Here, by using only 5hmC enrichment in genic regions and their vicinity, we develop neural network models that predict gene expression state across 49 cell types. We show that our deep neural network models distinguish high vs low expression state utilizing only 5hmC levels and these predictive models generalize to unseen cell types. Further, in order to leverage 5hmC signal in distal enhancers for expression prediction, we employ an Activity-by-Contact model and also develop a graph convolutional neural network model with both utilizing Hi-C data and 5hmC enrichment to prioritize enhancer-promoter links. These approaches identify known and novel putative enhancers for key genes in multiple immune cell subsets.

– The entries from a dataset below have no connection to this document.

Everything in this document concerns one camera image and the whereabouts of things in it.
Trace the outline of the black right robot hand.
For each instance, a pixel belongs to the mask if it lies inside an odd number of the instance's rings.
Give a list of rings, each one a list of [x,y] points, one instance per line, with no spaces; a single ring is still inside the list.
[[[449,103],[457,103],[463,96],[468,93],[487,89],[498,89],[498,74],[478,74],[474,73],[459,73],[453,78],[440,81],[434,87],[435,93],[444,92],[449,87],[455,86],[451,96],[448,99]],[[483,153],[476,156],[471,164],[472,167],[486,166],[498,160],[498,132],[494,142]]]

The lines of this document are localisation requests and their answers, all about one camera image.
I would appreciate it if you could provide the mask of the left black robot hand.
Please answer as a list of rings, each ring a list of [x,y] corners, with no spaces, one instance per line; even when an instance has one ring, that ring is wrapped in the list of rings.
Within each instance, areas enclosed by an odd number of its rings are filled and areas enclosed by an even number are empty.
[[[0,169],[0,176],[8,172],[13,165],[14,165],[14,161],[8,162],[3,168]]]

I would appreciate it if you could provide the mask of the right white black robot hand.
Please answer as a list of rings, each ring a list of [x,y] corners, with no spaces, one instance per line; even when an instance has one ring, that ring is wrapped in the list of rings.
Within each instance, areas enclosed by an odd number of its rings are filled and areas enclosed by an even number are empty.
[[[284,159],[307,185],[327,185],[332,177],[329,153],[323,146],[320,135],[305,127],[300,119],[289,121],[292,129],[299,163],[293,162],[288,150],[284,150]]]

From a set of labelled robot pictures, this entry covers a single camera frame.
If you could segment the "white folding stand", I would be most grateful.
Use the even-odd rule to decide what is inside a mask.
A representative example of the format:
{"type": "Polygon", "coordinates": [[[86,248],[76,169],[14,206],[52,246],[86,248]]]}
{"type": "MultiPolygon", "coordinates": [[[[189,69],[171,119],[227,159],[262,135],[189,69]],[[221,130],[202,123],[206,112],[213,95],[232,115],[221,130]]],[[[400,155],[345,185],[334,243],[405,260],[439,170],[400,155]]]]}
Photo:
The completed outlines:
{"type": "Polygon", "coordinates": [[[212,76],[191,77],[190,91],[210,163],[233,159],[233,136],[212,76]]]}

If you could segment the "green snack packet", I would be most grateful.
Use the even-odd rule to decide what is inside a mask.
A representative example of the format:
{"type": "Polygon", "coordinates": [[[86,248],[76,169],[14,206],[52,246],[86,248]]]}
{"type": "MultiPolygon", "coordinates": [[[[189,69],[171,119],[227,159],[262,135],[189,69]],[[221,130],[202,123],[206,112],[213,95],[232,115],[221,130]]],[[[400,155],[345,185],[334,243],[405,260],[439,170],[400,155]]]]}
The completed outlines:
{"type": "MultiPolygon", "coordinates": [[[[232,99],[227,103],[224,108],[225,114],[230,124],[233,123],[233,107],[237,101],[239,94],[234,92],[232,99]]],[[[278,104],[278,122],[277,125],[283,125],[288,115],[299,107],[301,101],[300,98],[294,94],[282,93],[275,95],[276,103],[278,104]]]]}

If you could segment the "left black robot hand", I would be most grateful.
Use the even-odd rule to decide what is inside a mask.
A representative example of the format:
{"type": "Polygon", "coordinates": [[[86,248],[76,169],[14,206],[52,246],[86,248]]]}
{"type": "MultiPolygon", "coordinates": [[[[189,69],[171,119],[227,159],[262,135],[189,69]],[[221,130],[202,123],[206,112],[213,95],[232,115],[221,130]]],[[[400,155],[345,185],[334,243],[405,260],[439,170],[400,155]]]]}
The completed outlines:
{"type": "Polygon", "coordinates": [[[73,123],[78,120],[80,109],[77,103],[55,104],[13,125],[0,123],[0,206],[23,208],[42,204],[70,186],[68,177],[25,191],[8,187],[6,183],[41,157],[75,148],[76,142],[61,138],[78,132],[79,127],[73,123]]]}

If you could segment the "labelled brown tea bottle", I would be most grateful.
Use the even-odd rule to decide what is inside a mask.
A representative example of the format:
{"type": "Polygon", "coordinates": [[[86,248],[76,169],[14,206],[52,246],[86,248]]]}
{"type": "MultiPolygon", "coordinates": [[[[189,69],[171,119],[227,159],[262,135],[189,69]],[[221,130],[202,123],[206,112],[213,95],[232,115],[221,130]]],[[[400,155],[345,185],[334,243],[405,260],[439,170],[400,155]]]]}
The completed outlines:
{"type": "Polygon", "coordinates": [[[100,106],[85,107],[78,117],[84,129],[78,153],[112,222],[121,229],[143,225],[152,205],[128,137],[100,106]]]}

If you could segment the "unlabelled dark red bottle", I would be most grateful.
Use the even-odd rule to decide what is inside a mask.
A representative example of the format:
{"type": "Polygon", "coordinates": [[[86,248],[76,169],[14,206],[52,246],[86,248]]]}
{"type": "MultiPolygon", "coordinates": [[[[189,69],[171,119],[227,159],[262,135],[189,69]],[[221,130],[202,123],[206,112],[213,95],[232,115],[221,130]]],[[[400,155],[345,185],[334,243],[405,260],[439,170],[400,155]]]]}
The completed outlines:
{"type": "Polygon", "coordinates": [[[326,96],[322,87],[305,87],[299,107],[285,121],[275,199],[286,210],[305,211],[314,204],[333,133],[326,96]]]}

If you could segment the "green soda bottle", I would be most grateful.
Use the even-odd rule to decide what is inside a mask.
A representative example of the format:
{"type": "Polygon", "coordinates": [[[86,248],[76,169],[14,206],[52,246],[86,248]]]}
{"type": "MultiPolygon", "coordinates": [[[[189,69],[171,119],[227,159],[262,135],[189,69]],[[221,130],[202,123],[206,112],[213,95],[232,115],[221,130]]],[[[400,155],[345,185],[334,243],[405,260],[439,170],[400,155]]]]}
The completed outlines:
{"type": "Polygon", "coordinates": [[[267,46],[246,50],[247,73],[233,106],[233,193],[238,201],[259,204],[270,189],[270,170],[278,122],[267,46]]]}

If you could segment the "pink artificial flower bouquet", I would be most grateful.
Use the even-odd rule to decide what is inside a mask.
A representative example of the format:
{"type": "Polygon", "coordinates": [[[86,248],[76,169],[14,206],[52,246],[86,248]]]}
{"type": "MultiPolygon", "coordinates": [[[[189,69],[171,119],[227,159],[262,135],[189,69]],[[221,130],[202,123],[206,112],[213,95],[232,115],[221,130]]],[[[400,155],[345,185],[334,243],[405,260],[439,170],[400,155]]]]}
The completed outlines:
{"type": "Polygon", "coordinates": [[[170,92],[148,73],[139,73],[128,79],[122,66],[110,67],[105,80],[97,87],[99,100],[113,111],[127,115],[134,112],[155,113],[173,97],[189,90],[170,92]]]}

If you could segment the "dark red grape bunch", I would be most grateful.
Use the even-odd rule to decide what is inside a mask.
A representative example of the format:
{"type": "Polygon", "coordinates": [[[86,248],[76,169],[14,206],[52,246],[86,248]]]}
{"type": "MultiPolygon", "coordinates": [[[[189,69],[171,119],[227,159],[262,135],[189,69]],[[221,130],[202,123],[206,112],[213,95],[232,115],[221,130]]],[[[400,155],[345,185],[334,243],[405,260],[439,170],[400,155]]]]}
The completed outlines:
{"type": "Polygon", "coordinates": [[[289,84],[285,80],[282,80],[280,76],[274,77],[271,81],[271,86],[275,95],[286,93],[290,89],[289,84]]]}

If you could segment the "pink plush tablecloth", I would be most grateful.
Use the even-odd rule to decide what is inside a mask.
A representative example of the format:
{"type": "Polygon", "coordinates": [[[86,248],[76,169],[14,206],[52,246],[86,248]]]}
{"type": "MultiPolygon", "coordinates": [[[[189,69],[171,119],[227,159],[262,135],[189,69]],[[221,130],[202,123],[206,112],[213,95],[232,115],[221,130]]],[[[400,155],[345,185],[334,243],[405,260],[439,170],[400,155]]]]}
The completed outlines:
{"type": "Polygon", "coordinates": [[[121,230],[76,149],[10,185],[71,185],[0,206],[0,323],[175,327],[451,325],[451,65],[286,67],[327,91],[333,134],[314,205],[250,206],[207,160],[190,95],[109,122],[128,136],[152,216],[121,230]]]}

Our work highlights the importance of 5hmC in gene regulation through proximal and distal mechanisms and provides a framework to link it to genome function. With the recent advances in 6-letter DNA sequencing by short and long-read techniques, profiling of 5mC and 5hmC may be done routinely in the near future, hence, providing a broad range of applications for the methods developed here.
与母碱基 5-甲基胞嘧啶(5mC)类似,5-羟甲基胞嘧啶(5hmC)是 CpG 二核苷酸中胞嘧啶的直接表观遗传修饰。5hmC 是 5mC 的最丰富的氧化形式,通过 TET 双加氧酶在活跃转录基因的基因体中和活跃或谱系特异性增强子处产生。尽管已经报道了 5hmC 的这种富集,但迄今为止,尚未开发使用 5hmC 预测基因表达状态或假定基因调控区的模型。
在这里,我们仅使用基因区域及其附近的 5hmC 富集,开发了可以预测 49 种细胞类型中基因表达状态的神经网络模型。我们表明,我们的深度神经网络模型利用仅 5hmC 水平即可区分高表达状态与低表达状态,并且这些预测模型可以推广到未见的细胞类型。此外,为了利用远端增强子中的 5hmC 信号进行表达预测,我们采用了活性接触模型,并开发了一个图卷积神经网络模型,两者都利用 Hi-C 数据和 5hmC 富集来优先考虑增强子-启动子连接。这些方法确定了多个免疫细胞亚群中关键基因的已知和新的假定增强子。
我们的工作强调了 5hmC 通过近端和远端机制在基因调控中的重要性,并提供了将其与基因组功能联系起来的框架。随着最近短读长和长读长 6 字母 DNA 测序技术的进步,5mC 和 5hmC 的分析可能在不久的将来常规进行,因此,为这里开发的方法提供了广泛的应用。